From the listing below, return each line that includes "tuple".
◆ ◆ ◆ ◆ ◆ ◆ ◆
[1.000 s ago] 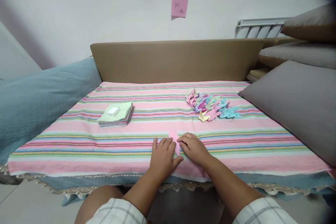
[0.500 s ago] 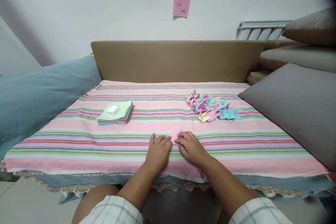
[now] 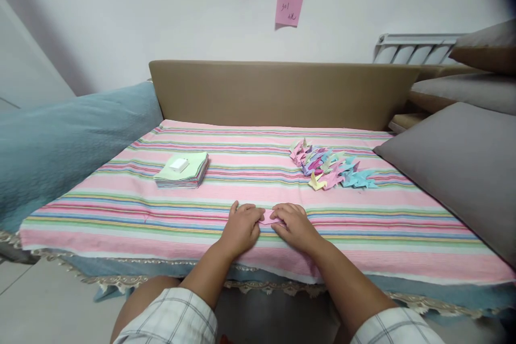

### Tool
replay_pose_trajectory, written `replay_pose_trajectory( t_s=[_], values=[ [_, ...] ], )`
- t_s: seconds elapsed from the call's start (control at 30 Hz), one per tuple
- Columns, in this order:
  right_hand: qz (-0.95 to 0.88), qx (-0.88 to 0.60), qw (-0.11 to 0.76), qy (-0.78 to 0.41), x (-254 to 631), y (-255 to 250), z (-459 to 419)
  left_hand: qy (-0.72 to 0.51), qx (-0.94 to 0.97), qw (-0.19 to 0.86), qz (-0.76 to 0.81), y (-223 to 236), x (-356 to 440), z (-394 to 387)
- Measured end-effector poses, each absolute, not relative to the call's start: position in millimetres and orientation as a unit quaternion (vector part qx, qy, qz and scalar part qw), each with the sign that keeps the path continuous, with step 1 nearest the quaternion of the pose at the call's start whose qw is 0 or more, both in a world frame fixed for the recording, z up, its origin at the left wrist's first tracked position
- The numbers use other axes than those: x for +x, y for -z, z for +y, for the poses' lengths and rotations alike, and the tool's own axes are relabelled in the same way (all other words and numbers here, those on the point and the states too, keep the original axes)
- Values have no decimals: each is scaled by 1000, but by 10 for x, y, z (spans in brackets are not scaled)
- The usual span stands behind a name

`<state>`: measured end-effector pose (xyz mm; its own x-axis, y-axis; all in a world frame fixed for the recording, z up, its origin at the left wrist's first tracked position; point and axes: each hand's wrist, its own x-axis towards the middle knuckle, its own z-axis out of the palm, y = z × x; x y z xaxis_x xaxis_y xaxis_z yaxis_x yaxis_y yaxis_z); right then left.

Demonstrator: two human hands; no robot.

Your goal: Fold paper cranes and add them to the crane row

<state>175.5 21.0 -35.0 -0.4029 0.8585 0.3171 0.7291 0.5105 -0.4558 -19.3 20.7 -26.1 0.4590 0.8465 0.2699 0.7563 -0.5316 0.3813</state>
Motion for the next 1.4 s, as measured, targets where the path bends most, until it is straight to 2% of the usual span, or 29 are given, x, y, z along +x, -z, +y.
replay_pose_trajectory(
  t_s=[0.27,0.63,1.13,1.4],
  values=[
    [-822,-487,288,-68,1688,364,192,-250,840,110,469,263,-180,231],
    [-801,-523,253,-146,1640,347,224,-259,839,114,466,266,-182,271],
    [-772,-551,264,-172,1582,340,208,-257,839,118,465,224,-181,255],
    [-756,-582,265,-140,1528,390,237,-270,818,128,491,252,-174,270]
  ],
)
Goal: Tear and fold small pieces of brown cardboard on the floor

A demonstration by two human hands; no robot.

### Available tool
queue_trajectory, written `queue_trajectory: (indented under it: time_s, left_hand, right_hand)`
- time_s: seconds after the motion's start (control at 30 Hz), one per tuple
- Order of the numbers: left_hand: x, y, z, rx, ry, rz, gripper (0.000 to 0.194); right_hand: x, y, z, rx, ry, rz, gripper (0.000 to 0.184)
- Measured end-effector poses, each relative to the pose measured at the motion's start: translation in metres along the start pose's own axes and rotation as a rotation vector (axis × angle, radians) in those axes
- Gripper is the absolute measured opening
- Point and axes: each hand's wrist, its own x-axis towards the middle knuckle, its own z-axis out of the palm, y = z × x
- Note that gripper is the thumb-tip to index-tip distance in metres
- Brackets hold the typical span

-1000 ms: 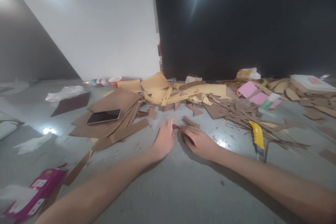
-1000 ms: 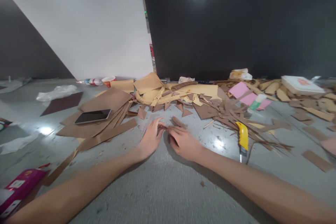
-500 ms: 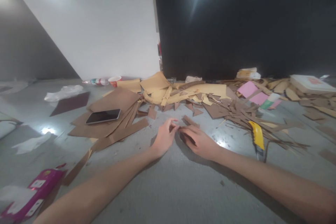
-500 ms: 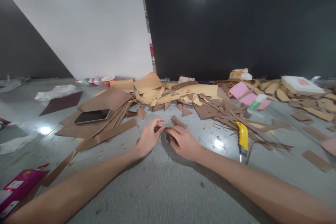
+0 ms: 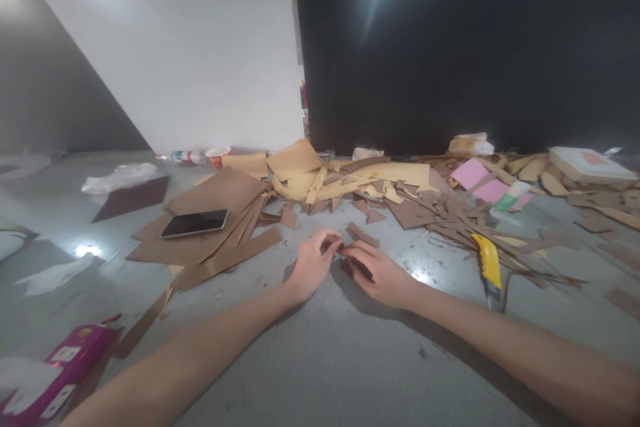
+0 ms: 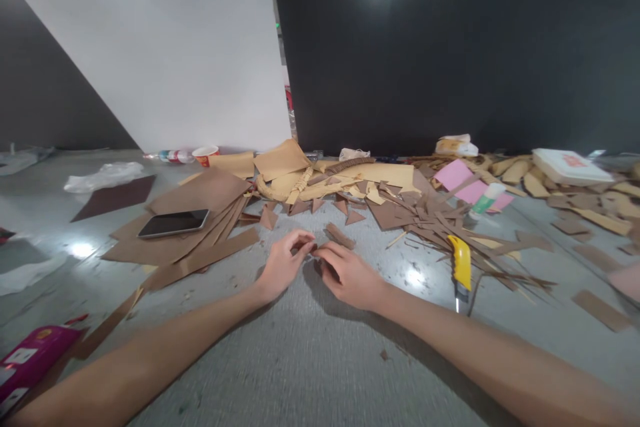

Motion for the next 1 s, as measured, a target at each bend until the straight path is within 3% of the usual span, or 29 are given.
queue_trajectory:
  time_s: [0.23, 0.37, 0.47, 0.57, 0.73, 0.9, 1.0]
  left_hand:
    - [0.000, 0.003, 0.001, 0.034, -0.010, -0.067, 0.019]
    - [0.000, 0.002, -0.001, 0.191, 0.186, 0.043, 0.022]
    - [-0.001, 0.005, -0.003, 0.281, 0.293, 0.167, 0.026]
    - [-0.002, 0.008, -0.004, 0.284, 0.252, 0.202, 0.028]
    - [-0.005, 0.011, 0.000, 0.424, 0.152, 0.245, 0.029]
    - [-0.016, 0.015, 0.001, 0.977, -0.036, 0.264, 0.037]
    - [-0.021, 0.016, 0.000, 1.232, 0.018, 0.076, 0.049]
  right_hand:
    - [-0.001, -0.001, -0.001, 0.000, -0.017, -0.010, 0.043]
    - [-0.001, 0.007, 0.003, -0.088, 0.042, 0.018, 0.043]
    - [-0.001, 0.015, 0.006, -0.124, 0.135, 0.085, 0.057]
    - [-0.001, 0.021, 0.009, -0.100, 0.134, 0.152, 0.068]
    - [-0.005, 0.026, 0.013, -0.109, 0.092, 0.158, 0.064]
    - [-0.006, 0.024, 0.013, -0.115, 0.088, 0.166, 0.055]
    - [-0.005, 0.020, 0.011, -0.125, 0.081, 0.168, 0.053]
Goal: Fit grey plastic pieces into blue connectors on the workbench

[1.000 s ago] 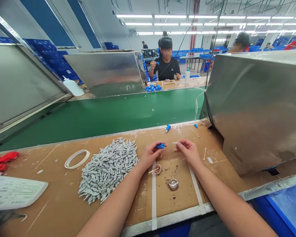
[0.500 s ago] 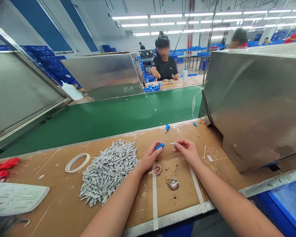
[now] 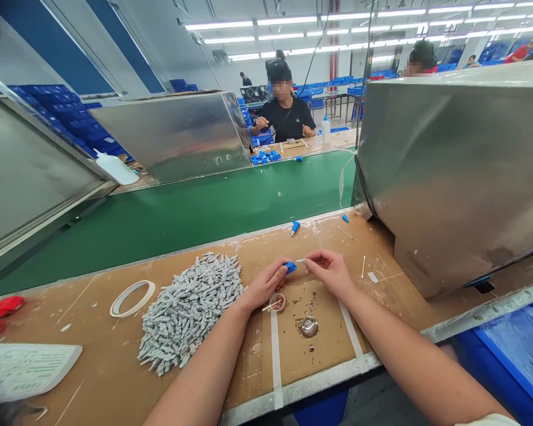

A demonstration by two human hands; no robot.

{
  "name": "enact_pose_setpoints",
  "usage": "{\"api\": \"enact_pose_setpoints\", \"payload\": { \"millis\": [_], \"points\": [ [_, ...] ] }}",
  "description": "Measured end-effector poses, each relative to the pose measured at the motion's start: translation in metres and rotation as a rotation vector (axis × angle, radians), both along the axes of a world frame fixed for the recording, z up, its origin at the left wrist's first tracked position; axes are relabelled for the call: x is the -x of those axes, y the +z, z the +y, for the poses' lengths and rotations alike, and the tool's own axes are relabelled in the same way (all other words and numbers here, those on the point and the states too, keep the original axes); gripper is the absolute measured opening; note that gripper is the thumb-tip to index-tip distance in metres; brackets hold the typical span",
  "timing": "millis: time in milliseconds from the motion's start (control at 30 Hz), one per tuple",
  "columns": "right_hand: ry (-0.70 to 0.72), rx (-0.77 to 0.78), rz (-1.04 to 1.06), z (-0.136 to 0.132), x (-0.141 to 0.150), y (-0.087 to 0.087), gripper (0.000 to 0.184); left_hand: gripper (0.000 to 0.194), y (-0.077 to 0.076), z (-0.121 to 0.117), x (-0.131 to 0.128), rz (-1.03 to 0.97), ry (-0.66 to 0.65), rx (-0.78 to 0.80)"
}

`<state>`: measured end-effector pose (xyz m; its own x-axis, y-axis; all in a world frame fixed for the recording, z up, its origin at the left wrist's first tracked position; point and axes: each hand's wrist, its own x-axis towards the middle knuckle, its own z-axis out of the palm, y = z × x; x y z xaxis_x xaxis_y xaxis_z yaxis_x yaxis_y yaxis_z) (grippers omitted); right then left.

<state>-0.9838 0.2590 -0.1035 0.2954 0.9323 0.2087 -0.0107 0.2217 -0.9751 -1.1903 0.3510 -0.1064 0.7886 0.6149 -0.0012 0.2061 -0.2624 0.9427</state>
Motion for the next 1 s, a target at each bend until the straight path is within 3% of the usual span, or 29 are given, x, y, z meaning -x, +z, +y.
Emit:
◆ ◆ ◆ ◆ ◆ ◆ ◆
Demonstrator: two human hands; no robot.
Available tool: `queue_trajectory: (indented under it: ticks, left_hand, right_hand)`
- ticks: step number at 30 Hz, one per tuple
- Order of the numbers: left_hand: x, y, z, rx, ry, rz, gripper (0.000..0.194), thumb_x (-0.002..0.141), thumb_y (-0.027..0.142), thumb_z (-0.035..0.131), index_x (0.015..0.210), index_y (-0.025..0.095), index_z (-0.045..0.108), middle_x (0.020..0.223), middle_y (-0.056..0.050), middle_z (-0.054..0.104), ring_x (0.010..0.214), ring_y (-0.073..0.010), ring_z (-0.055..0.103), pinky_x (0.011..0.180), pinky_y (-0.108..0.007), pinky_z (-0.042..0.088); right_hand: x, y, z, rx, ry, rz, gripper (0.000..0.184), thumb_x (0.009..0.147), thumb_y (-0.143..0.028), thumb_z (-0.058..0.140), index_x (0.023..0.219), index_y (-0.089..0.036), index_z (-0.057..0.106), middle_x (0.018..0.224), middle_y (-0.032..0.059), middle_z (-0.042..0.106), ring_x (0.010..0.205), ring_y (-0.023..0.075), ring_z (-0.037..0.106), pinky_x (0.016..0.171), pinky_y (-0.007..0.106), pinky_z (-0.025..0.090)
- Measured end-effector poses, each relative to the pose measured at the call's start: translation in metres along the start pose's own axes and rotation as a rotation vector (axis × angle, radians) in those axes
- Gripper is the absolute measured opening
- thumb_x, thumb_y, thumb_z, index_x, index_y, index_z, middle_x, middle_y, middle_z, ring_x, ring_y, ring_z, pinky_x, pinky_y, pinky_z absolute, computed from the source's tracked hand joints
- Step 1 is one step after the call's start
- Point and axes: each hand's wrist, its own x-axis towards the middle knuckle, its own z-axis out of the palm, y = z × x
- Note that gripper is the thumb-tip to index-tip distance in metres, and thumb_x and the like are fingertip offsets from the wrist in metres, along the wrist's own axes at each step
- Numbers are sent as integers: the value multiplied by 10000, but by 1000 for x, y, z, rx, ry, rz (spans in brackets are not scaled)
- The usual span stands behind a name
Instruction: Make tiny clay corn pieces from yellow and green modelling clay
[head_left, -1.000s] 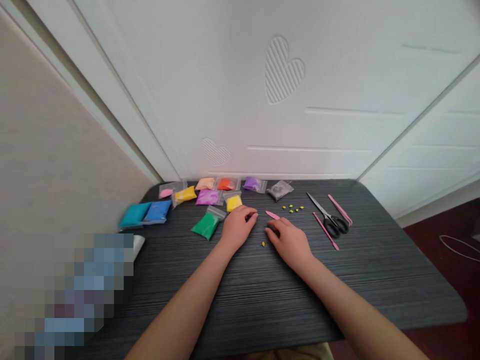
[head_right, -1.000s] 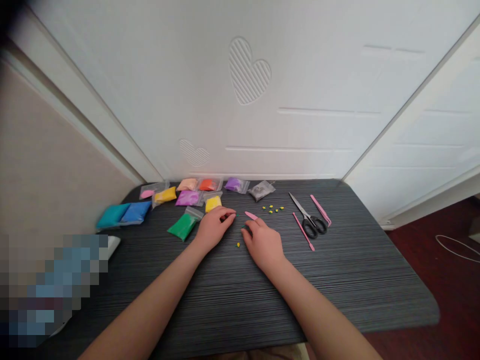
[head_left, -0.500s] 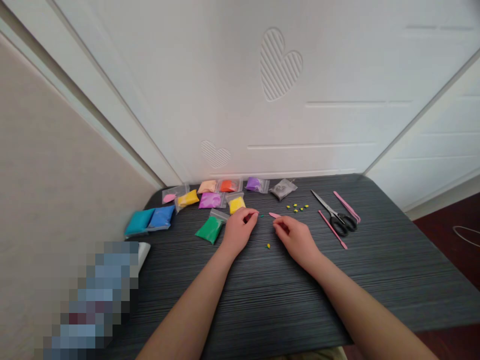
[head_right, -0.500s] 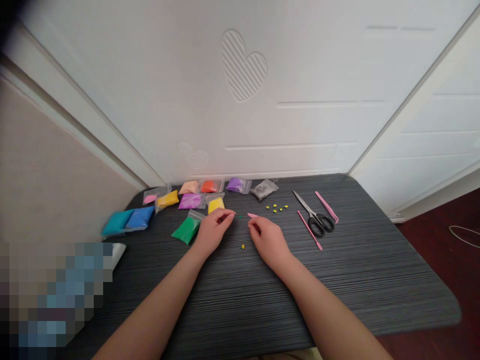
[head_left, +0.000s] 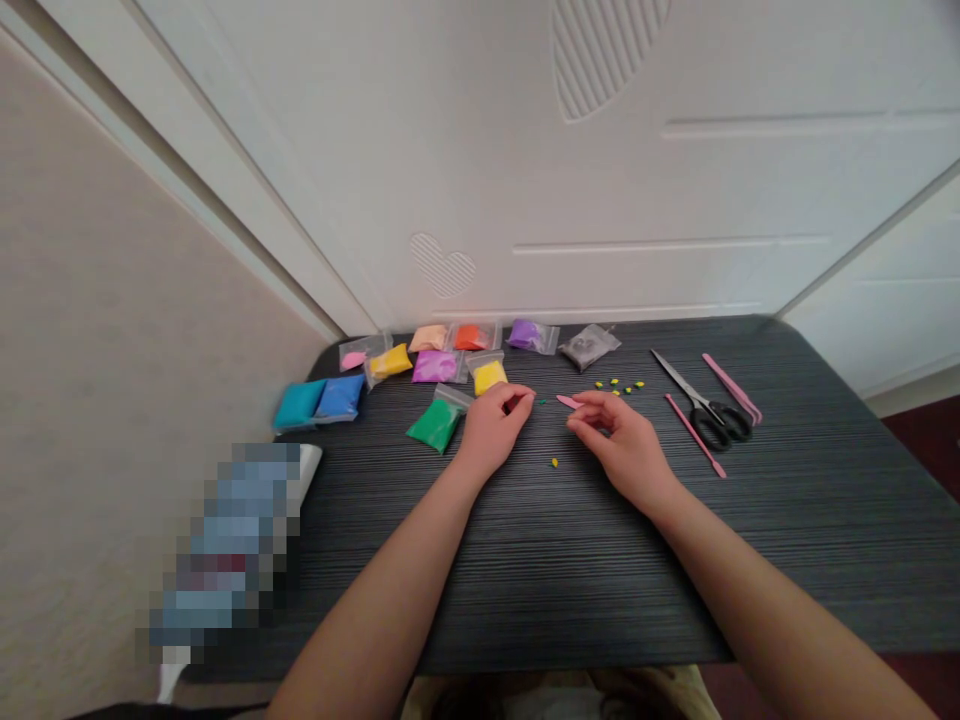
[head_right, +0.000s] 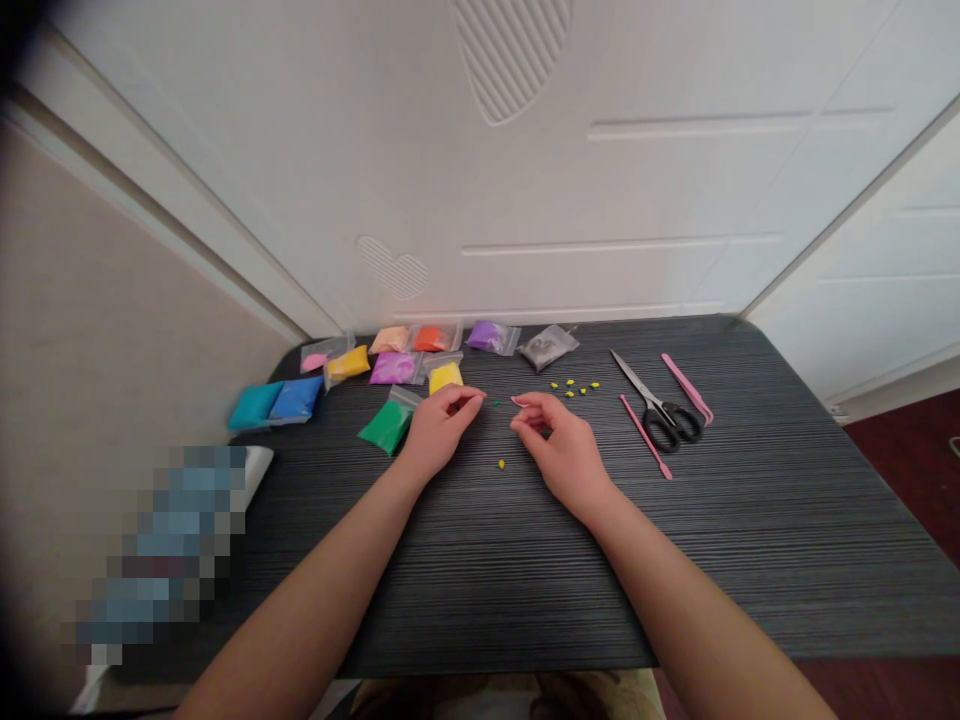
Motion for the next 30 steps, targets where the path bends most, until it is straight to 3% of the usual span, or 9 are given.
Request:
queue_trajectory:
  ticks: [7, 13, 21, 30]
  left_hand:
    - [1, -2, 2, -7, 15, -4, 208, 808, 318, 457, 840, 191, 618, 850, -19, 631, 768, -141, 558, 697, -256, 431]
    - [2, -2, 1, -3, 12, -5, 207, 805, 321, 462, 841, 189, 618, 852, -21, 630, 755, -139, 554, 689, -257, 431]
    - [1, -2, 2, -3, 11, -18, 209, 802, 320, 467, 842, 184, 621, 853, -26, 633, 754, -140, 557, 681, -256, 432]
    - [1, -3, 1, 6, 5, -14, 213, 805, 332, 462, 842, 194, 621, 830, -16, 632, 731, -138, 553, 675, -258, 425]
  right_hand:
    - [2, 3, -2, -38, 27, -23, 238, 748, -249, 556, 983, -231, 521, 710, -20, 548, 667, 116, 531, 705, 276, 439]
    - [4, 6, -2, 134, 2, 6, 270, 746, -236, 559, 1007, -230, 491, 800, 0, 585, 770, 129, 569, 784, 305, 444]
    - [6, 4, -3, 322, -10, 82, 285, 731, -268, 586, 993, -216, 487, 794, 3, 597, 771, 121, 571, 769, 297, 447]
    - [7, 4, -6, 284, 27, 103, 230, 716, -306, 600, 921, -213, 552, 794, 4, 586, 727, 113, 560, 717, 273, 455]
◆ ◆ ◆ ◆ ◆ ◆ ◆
ANSWER BELOW ->
- t_s: seconds elapsed from the call's start (control at 30 Hz), one per tuple
- time_s: seconds after the motion's start (control at 30 Hz), one per tuple
  "timing": "millis: time in milliseconds from the motion's start (control at 30 Hz), one per tuple",
- ticks: step number at 30 Hz, one per tuple

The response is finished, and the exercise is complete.